WHAT YOU HAVE TO DO | Looking at the data below, state how many lines contain "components". No other words are wanted.

►

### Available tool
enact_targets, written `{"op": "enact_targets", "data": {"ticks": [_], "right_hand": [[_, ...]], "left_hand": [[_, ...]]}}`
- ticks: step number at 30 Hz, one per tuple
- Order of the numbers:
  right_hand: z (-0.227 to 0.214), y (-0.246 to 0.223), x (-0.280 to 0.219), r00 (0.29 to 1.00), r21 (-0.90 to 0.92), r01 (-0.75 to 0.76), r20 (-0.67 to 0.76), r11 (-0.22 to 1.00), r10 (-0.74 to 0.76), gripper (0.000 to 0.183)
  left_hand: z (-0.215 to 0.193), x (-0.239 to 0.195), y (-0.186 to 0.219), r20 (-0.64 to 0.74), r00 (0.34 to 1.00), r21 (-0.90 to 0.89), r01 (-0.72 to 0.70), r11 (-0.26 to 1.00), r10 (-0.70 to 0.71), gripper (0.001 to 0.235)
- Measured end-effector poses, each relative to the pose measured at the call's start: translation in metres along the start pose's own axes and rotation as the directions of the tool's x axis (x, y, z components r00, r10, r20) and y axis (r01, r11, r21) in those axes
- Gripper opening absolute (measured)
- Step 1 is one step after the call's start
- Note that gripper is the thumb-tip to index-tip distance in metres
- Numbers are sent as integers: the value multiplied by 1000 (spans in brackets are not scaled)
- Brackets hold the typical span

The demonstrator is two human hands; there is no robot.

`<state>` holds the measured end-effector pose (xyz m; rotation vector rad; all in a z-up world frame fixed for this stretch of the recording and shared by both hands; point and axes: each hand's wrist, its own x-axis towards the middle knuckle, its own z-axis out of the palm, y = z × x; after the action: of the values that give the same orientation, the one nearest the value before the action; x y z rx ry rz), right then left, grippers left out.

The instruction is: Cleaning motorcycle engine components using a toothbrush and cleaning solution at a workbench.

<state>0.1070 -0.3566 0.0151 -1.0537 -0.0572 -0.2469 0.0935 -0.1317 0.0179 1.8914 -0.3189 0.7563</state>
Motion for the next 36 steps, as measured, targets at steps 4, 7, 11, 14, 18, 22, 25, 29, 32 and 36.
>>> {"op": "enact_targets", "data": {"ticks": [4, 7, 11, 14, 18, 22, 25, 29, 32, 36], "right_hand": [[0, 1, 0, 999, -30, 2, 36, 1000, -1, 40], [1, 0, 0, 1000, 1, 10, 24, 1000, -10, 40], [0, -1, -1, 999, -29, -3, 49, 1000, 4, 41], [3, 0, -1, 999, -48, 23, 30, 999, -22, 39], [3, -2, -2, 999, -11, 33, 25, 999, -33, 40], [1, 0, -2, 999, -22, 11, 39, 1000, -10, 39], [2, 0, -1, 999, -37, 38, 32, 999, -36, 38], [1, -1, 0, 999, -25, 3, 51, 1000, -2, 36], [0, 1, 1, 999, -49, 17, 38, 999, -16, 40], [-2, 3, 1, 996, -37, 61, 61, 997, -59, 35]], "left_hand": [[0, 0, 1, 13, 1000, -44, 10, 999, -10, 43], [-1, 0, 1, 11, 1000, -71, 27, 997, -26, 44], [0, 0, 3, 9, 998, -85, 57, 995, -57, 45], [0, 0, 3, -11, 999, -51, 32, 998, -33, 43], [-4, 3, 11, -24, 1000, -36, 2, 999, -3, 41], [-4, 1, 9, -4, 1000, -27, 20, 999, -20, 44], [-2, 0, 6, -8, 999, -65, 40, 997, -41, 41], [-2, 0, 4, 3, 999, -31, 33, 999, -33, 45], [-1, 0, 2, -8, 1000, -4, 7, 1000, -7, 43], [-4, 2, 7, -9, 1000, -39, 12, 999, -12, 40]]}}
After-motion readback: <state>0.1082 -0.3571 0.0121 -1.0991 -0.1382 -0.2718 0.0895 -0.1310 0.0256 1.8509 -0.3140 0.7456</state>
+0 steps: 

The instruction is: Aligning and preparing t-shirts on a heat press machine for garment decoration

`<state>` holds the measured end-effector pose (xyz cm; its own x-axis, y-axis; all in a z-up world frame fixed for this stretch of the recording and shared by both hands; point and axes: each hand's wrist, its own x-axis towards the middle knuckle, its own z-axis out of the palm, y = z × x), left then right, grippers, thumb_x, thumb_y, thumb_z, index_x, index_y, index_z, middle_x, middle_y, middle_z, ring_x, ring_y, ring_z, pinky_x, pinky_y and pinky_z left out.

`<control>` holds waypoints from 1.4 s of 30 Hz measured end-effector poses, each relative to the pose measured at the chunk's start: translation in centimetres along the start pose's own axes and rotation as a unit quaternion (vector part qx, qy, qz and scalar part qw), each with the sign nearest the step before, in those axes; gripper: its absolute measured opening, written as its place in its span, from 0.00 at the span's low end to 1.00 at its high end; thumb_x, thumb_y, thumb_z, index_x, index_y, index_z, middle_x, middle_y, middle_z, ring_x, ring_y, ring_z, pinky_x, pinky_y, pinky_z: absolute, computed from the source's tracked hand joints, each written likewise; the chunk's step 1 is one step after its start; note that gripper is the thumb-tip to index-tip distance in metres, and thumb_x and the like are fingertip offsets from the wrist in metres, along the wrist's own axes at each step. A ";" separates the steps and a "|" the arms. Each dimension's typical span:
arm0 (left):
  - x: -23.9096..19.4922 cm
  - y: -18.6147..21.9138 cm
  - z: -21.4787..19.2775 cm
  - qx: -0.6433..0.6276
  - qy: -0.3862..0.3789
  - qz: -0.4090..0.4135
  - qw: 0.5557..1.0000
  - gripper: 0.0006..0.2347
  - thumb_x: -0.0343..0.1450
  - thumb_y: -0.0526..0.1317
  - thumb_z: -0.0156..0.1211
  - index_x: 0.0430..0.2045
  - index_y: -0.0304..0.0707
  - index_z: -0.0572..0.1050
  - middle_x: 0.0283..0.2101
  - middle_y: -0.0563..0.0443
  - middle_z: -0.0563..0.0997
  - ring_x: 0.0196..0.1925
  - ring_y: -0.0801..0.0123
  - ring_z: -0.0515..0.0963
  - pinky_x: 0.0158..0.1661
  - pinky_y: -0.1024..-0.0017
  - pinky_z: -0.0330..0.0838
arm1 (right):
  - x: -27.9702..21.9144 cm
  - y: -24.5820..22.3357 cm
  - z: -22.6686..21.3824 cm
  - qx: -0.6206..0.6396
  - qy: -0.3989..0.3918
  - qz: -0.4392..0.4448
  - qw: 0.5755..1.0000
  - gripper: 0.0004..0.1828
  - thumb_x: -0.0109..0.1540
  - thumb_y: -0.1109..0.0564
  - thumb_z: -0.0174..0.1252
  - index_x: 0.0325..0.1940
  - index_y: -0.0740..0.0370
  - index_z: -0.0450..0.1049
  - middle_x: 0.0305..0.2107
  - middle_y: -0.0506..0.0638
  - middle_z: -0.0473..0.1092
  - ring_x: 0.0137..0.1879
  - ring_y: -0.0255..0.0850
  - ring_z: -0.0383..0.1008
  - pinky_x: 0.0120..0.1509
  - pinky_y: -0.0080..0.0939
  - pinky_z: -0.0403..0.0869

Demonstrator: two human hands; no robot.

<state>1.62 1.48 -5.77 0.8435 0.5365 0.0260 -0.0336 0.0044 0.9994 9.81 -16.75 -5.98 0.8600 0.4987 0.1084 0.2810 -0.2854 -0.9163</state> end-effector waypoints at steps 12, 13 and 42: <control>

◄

EXERCISE SOLUTION | 2